Name a protective factor that reduces adolescent risk-taking.

Explanation:
A protective factor that reduces adolescent risk-taking is the sense of strong family connectedness. When adolescents feel closely bonded to their family, they experience emotional support, open communication, and clear, consistent expectations. This connection helps them process peer and social pressures, turn to parents for guidance, and model prosocial behaviors. The family relationship acts as a stable foundation that buffers stress and reduces the appeal of risky actions, because teens trust that their family has their best interests in mind and they have a trusted source of advice and supervision. In contrast, low parental monitoring can leave teens without guidance or boundaries, and negative peer networks increase exposure to risky activities.
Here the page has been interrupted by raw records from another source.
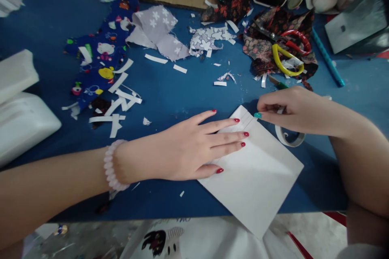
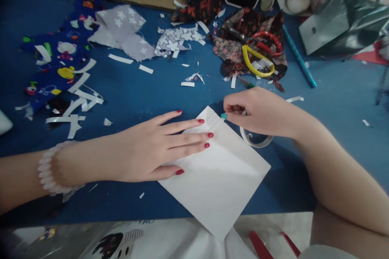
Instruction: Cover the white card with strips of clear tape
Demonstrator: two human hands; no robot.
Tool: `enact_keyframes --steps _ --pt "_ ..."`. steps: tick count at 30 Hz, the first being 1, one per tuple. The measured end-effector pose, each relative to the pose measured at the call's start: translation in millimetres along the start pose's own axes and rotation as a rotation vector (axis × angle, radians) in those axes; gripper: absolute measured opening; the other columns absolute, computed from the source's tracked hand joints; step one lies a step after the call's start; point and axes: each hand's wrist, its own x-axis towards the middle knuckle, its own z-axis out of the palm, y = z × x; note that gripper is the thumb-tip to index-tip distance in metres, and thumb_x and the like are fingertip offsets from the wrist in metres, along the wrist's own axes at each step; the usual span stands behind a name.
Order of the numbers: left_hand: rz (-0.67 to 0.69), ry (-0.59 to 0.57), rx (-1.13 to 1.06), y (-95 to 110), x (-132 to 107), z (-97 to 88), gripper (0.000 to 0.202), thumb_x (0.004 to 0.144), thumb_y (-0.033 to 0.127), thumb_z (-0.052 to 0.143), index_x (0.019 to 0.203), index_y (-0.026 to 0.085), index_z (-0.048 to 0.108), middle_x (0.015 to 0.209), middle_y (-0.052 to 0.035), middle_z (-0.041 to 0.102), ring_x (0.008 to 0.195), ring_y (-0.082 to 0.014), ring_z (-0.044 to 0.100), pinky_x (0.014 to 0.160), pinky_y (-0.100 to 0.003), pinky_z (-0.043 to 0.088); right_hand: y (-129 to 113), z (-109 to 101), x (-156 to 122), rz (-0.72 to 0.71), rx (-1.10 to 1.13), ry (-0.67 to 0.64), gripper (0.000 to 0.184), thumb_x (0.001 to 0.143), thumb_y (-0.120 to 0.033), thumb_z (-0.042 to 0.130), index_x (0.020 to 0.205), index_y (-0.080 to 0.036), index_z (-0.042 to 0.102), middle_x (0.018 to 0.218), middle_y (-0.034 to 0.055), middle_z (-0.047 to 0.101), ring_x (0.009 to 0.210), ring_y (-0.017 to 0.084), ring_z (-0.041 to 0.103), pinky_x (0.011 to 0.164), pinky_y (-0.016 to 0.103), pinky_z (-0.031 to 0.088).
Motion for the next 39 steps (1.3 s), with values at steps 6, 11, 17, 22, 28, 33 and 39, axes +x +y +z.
enact_keyframes --steps 6,11,17,22,28,33,39 --pt "0.001 0.008 -0.039 -4 3 -3.7 0.048 0.1 0.041 0.047 0.145 0.024 0.046 0.157 -0.0027 0.037 0.146 -0.0279 0.032 0.113 -0.044 0.027 -3 0 1 0.02 -0.011 -0.005 0.019 0.083 -0.036 0.05 0.07 -0.023 0.052 0.057 -0.0008 0.055 0.052 0.015 0.048 0.054 0.029 0.03" --pt "0.009 -0.009 -0.048 -6 2 -4.7 0.049 0.1 0.04 0.047 0.145 0.024 0.044 0.16 -0.0075 0.03 0.147 -0.0283 0.029 0.114 -0.049 0.025 -6 -3 -2 0.017 0.044 0.017 0.02 0.081 -0.038 0.051 0.07 -0.022 0.052 0.061 -0.0022 0.054 0.055 0.013 0.046 0.056 0.027 0.031" --pt "-0.113 0.089 -0.143 -6 1 -9.0 0.068 0.095 0.042 0.053 0.152 0.012 0.032 0.162 -0.0194 0.019 0.15 -0.0322 0.017 0.117 -0.048 0.029 1 -5 -6 0.032 0.276 0.001 0.027 0.079 -0.047 0.057 0.074 -0.021 0.051 0.059 -0.0058 0.045 0.054 0.01 0.038 0.055 0.025 0.029" --pt "-0.163 0.067 -0.134 -5 3 -7.3 0.065 0.095 0.043 0.052 0.151 0.014 0.034 0.16 -0.018 0.025 0.148 -0.0291 0.026 0.118 -0.044 0.03 1 -5 -5 0.077 0.159 0.025 0.029 0.072 -0.047 0.062 0.071 -0.021 0.048 0.058 -0.0049 0.046 0.055 0.012 0.041 0.056 0.027 0.029" --pt "-0.12 -0.02 0.036 -3 6 -5.6 0.059 0.1 0.043 0.046 0.149 0.011 0.038 0.159 -0.0169 0.028 0.148 -0.0285 0.025 0.118 -0.044 0.028 -2 -9 -9 0.121 0.105 -0.017 0.027 0.074 -0.046 0.058 0.071 -0.021 0.052 0.062 -0.0017 0.053 0.058 0.014 0.047 0.058 0.028 0.032" --pt "-0.104 -0.024 0.062 -3 6 -6.7 0.059 0.1 0.044 0.044 0.149 0.012 0.038 0.159 -0.0163 0.029 0.148 -0.0282 0.027 0.117 -0.044 0.029 0 -10 -14 0.081 0.169 -0.038 0.022 0.075 -0.042 0.057 0.075 -0.02 0.054 0.066 -0.0015 0.055 0.06 0.014 0.047 0.058 0.028 0.034" --pt "-0.077 -0.034 0.076 -2 4 -10.1 0.057 0.1 0.042 0.044 0.148 0.011 0.039 0.158 -0.0173 0.032 0.147 -0.0285 0.027 0.117 -0.043 0.028 -3 -5 -17 0.092 0.13 0.033 0.024 0.076 -0.042 0.059 0.069 -0.02 0.053 0.062 -0.0021 0.051 0.059 0.013 0.045 0.058 0.028 0.031"
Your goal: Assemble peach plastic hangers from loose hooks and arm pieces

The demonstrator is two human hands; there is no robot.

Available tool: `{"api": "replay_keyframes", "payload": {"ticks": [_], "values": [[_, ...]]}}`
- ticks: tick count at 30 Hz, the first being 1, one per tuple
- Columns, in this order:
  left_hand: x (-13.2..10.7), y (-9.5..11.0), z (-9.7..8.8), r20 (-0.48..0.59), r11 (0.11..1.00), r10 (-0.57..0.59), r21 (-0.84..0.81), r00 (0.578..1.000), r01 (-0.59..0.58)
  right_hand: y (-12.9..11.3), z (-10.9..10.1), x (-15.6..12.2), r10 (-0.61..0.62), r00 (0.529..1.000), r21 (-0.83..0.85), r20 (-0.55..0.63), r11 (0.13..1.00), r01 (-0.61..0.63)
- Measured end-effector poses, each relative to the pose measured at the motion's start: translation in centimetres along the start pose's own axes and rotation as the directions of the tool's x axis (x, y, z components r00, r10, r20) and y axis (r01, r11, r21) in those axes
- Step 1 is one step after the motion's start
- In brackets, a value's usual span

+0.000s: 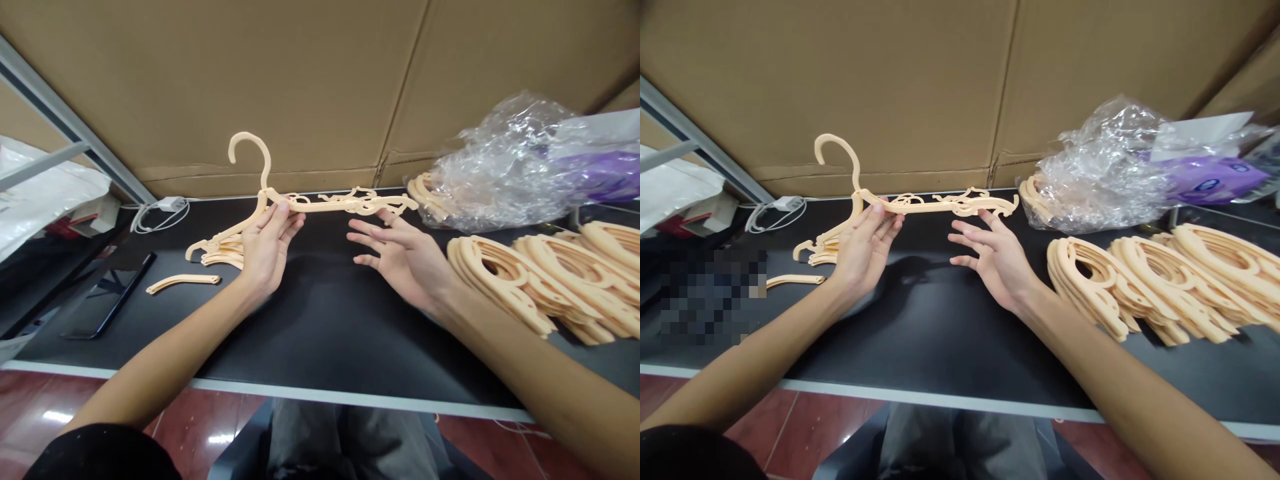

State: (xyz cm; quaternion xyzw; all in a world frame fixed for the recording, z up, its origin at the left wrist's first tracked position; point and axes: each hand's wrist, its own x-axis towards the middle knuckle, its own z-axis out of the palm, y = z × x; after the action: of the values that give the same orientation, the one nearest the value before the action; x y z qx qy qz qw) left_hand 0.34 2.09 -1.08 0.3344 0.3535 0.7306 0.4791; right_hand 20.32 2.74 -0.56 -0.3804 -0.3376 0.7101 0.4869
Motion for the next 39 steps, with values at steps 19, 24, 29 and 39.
{"api": "replay_keyframes", "payload": {"ticks": [19,24,29,39], "values": [[-1.9,-1.3,0.2,0.111,0.957,0.014,0.287,0.994,-0.045,2.3,-0.7,-0.7,-0.255,0.886,-0.881,0.388,0.180,0.438],[-1.8,-1.4,0.2,0.110,0.956,0.004,0.291,0.994,-0.036,2.3,-0.8,-0.9,-0.304,0.854,-0.892,0.423,0.026,0.452],[-1.1,-0.9,0.2,0.076,0.971,0.047,0.230,0.996,-0.064,1.9,-0.4,-1.0,-0.466,0.842,-0.853,0.274,0.287,0.436],[-1.4,-0.6,0.6,0.106,0.983,0.018,0.180,0.994,-0.037,2.0,-0.7,0.8,-0.352,0.916,-0.432,0.195,0.807,0.402]]}}
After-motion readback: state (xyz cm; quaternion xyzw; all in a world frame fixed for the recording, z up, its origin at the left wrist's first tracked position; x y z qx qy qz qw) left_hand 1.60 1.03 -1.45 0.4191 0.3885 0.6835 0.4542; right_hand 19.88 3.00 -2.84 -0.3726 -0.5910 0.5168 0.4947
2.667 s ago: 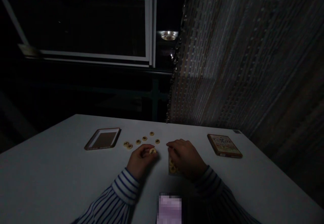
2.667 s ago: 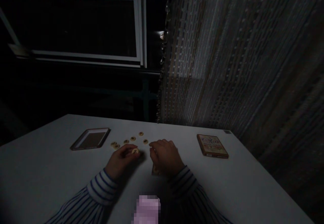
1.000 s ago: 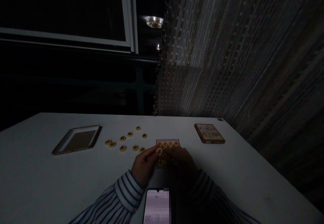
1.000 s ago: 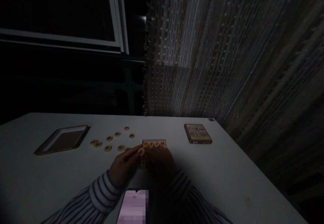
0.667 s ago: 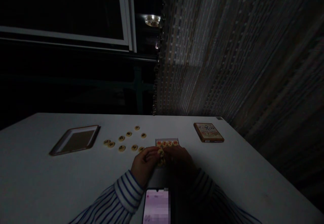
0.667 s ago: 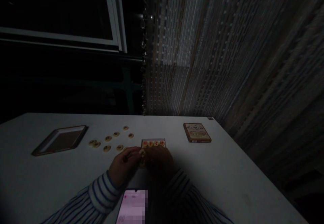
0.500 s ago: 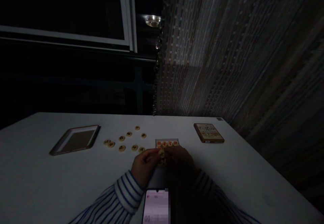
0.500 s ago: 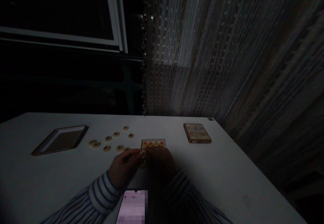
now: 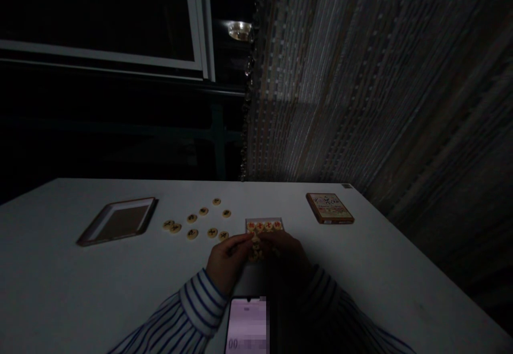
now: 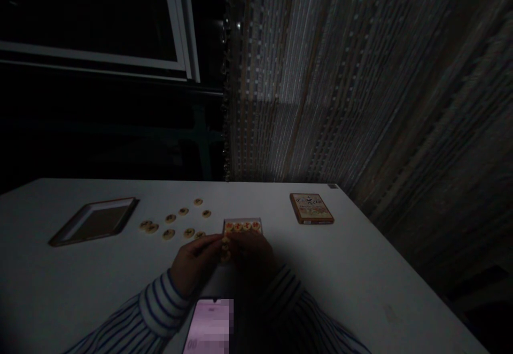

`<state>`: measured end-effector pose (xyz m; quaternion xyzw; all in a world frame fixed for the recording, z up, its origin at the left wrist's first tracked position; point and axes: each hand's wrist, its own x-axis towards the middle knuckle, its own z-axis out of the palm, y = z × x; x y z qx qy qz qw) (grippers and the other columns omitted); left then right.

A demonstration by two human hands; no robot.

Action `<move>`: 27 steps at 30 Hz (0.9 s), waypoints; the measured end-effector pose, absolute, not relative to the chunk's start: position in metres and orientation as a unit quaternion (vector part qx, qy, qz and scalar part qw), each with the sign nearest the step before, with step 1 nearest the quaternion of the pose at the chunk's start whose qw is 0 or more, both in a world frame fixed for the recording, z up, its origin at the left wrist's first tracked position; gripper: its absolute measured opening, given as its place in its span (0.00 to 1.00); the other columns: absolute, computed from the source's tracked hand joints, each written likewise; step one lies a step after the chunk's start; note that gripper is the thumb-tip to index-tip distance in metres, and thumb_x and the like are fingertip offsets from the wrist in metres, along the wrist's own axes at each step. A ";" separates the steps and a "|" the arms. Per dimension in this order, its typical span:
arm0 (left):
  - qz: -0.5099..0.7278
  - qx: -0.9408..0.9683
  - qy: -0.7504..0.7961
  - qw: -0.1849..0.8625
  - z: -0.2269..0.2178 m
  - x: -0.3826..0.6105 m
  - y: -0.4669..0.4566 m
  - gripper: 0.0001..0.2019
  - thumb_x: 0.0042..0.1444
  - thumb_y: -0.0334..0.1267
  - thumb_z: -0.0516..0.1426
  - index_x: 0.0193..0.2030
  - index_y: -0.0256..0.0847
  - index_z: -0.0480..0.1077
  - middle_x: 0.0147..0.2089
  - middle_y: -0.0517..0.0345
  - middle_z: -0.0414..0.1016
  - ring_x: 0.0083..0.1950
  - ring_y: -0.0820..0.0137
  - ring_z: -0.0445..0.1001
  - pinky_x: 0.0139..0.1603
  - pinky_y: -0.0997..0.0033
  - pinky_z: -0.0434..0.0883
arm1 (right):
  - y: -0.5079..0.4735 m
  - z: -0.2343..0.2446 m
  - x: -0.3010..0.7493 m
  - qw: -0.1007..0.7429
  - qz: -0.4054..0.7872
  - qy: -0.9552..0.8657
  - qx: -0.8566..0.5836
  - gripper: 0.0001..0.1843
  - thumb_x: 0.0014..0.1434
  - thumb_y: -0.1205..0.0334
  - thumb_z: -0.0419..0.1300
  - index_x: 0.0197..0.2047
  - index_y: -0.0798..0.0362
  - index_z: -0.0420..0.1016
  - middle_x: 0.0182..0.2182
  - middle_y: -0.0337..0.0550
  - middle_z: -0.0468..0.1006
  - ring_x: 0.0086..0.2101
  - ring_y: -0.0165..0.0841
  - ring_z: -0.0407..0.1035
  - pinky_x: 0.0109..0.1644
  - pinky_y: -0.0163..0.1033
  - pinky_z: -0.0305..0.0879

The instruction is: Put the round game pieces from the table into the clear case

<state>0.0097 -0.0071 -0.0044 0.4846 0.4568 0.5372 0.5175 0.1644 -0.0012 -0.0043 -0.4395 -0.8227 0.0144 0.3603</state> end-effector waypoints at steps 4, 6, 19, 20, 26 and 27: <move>0.536 0.473 0.443 0.541 -0.008 0.010 -0.007 0.14 0.38 0.39 0.62 0.34 0.36 0.74 0.34 0.52 0.78 0.36 0.67 0.75 0.39 0.70 0.72 | -0.001 -0.004 0.164 0.384 0.039 -0.808 -0.445 0.14 0.57 0.59 0.48 0.37 0.52 0.73 0.32 0.45 0.77 0.33 0.32 0.70 0.35 0.35 0.65; 0.532 0.463 0.432 0.562 -0.011 0.011 -0.007 0.16 0.38 0.38 0.62 0.36 0.35 0.73 0.34 0.51 0.78 0.35 0.67 0.75 0.39 0.70 0.72 | -0.001 -0.007 0.164 0.406 0.047 -0.796 -0.447 0.14 0.57 0.58 0.49 0.37 0.53 0.73 0.32 0.45 0.77 0.33 0.31 0.70 0.36 0.35 0.66; 0.542 0.449 0.428 0.567 0.001 0.013 -0.011 0.16 0.36 0.40 0.63 0.33 0.35 0.73 0.32 0.51 0.78 0.34 0.66 0.75 0.38 0.69 0.72 | -0.004 0.001 0.161 0.393 0.071 -0.793 -0.460 0.14 0.57 0.58 0.48 0.37 0.51 0.74 0.32 0.44 0.77 0.33 0.31 0.71 0.35 0.34 0.66; 0.543 0.452 0.433 0.560 0.002 0.013 -0.011 0.15 0.35 0.40 0.63 0.32 0.35 0.73 0.32 0.51 0.78 0.34 0.66 0.75 0.38 0.69 0.72 | -0.004 0.004 0.161 0.391 0.072 -0.795 -0.457 0.14 0.58 0.58 0.48 0.37 0.51 0.74 0.32 0.44 0.77 0.32 0.31 0.71 0.35 0.33 0.66; 0.542 0.483 0.454 0.517 0.002 0.011 -0.010 0.13 0.38 0.41 0.61 0.32 0.37 0.75 0.32 0.54 0.78 0.35 0.66 0.75 0.38 0.71 0.72 | -0.006 0.012 0.161 0.338 0.049 -0.828 -0.446 0.14 0.58 0.61 0.46 0.36 0.50 0.74 0.29 0.41 0.77 0.29 0.30 0.71 0.32 0.32 0.65; 0.541 0.487 0.455 0.513 0.001 0.010 -0.010 0.13 0.38 0.40 0.61 0.32 0.37 0.75 0.32 0.54 0.78 0.35 0.67 0.75 0.38 0.71 0.72 | -0.007 0.013 0.161 0.334 0.045 -0.831 -0.443 0.14 0.58 0.61 0.46 0.36 0.50 0.74 0.29 0.41 0.77 0.29 0.29 0.71 0.33 0.32 0.65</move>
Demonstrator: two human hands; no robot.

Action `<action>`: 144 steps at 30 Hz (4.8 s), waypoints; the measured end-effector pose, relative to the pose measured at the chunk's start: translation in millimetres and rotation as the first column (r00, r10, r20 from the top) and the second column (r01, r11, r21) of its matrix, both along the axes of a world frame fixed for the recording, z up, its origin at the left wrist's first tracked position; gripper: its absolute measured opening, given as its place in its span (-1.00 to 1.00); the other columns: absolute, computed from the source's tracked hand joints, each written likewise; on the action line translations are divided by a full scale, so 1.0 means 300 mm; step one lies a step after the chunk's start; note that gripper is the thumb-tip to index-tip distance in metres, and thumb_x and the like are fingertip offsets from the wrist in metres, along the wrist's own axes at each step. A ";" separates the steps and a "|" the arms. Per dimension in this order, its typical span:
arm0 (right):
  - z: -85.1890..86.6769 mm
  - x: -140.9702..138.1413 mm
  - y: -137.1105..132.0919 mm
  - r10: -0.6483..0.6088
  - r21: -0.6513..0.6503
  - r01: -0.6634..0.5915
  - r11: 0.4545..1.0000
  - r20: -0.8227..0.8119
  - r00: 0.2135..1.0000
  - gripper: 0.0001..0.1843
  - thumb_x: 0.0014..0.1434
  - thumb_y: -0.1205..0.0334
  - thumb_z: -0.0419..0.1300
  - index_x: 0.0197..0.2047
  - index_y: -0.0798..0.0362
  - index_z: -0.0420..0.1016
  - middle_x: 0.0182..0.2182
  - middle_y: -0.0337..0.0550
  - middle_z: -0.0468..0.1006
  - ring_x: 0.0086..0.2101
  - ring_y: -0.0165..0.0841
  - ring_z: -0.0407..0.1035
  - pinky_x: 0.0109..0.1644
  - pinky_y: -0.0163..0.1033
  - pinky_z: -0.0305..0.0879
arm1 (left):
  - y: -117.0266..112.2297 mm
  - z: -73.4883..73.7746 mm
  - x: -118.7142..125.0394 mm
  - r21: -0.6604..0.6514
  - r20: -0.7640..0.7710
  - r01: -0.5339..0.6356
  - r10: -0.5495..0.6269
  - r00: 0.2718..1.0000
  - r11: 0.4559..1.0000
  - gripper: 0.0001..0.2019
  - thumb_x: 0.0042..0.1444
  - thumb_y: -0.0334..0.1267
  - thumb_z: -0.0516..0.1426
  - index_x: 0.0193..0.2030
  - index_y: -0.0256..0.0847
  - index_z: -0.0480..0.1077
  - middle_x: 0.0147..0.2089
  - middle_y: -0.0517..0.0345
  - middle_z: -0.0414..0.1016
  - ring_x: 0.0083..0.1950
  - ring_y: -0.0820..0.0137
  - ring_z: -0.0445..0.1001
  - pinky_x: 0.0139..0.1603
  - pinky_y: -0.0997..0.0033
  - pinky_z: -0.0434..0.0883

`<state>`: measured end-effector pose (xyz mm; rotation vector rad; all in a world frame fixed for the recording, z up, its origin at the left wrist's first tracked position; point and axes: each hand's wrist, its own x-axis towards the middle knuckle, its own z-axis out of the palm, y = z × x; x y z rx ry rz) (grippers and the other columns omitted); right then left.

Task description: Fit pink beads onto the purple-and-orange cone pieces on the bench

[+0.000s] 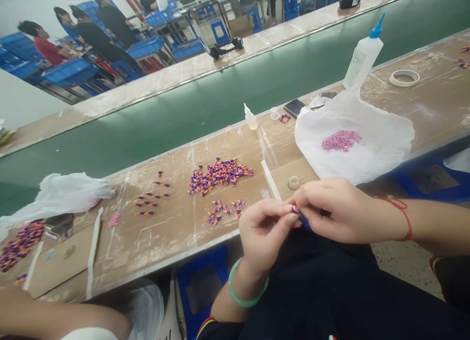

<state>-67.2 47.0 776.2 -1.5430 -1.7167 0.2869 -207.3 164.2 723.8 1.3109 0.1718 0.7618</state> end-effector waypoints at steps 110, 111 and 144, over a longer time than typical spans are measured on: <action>-0.056 0.182 -0.112 -0.250 -0.203 0.180 0.963 -0.403 0.881 -0.73 0.17 0.27 0.32 -0.27 -0.01 0.24 -0.38 -0.24 0.52 -0.34 -0.36 0.49 -0.22 -0.25 0.42 | 0.077 0.015 0.107 0.307 -0.473 0.345 -0.172 0.864 0.887 -0.87 0.17 -0.26 0.16 -0.39 -0.22 0.42 -0.57 0.22 0.38 -0.57 0.49 0.33 -0.53 0.49 0.27; -0.044 0.175 -0.103 -0.219 -0.199 0.156 0.968 -0.351 0.910 -0.77 0.17 0.30 0.30 -0.29 0.00 0.25 -0.39 -0.26 0.49 -0.36 -0.39 0.46 -0.25 -0.28 0.40 | 0.067 0.028 0.119 0.380 -0.461 0.351 -0.154 0.874 0.856 -0.87 0.18 -0.29 0.15 -0.39 -0.22 0.43 -0.55 0.22 0.39 -0.55 0.50 0.33 -0.50 0.49 0.28; -0.033 0.048 -0.003 -0.257 -0.224 0.179 0.958 -0.396 0.881 -0.89 0.15 0.31 0.17 -0.42 0.06 0.43 -0.48 -0.25 0.50 -0.44 -0.43 0.36 -0.35 -0.34 0.31 | 0.058 0.030 0.093 0.286 -0.347 0.213 -0.106 0.932 0.934 -0.80 0.19 -0.16 0.18 -0.39 -0.19 0.36 -0.54 0.24 0.33 -0.53 0.50 0.27 -0.49 0.46 0.28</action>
A supportive school climate does offer protection by promoting norms and resources within the school, but it’s the ongoing, everyday influence of a caring family that most directly shapes choices and coping strategies in adolescence.

A protective factor that reduces adolescent risk-taking is the sense of strong family connectedness. When adolescents feel closely bonded to their family, they experience emotional support, open communication, and clear, consistent expectations. This connection helps them process peer and social pressures, turn to parents for guidance, and model prosocial behaviors. The family relationship acts as a stable foundation that buffers stress and reduces the appeal of risky actions, because teens trust that their family has their best interests in mind and they have a trusted source of advice and supervision.

In contrast, low parental monitoring can leave teens without guidance or boundaries, and negative peer networks increase exposure to risky activities. A supportive school climate does offer protection by promoting norms and resources within the school, but it’s the ongoing, everyday influence of a caring family that most directly shapes choices and coping strategies in adolescence.